Iwaki et al. (2013) used metabolomics to show that transforming potato with AtDREB1A resulted in an increase in GABA and β-cyanoalanine.
Van Houtte et al. (2013) showed that overexpression of the trehalase gene AtTRE1 in Arabidopsis increased drought tolerance.
Hu et al. (2013) showed that expression of TaASR1 in tobacco increased drought tolerance.
Shi et al. (2013) showed that knockout mutants of AtARGAHs were more tolerant to multiple abiotic stresses including water deficit, salt, and freezing stresses, while AtARGAH1- and AtARGAH2-overexpressing lines exhibited reduced abiotic stress tolerances compared to the wild type.
Xia et al. (2013) showed that NtRHF1 encoding a RING-H2 Finger gene was up-regulated by drought.

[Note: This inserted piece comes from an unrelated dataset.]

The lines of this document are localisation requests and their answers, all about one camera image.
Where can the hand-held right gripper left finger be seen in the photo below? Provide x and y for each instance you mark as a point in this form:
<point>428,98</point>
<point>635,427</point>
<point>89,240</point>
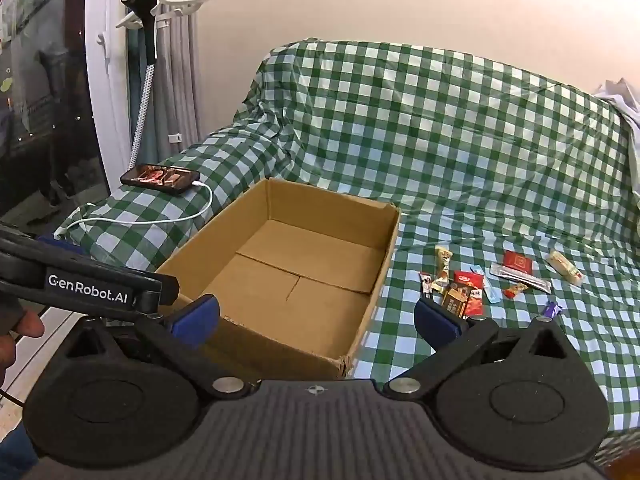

Overexpression of NtRHF1 enhanced drought tolerance in transgenic tobacco plants while RNA silencing of NtRHF1 reduced drought tolerance.
Wang et al. (2013) showed that a peroxidase gene (CaPOD) from pepper is up-regulated by drought, salt and salicylic acid.
Zhang et al. (2013) showed that transgenic Arabidopsis with the ectopic overexpression of GmGBP1 (GAMYB binding protein gene )enhanced the tolerances to heat and drought stresses but reduced the tolerance to high salinity.
Du et al. (2013) showed that TaSIP was induced by salt, drought and ABA, and transgenic Arabidopsis plants that overexpressed TaSIP showed superior physiological properties compared with control plants.
Liu et al. (2013) showed that AtDi19 is involved in Arabidopsis responses to drought stress through up-regulation of PR1, PR2, and PR5 gene expression. Di19-overexpressing lines were more drought tolerant. CPK11 interacted with Di19 in the nucleus.
Guo et al. (2013) showed that in Arabidopsis LTP3 is a target of MYB96 in plant tolerance to freezing and drought stress.
Ju et al. (2013) showed that E3 ligase AtRZF1 is an important regulator of water deficit stress during early seedling development in Arabidopsis.
Acevedo et al. (2013) showed that a cDNA fragment showing strong homology with the flavoprotein subunit (SDH1) of succinate:ubiquinone oxidoreductase (succinate dehydrogenase, SDH, EC 220.127.116.11) was upregulated in Ilex paraguariensis plants exposed to drought.
Zhang et al. (2013) showed that overexpression of AaPYL9 in Artemisia annua increases drought tolerance.
Hanafy et al. (2013) showed that transgenic faba bean (Vicia faba) containing the potato PR10a gene showed greater tolerance to drought and salt stress.
Ni et al. (2013) showed that GmNFYA3 was induced by ABA, PEG, cold and NaCl and suggested that the GmNFYA3 gene functions in positive modulation of drought stress tolerance.
Nishiyama et al. (2013) showed that in Arabidopsis AHP2, AHP3, and AHP5 control responses to drought stress in a negative and redundant manner. These genes were down-regulated by drought.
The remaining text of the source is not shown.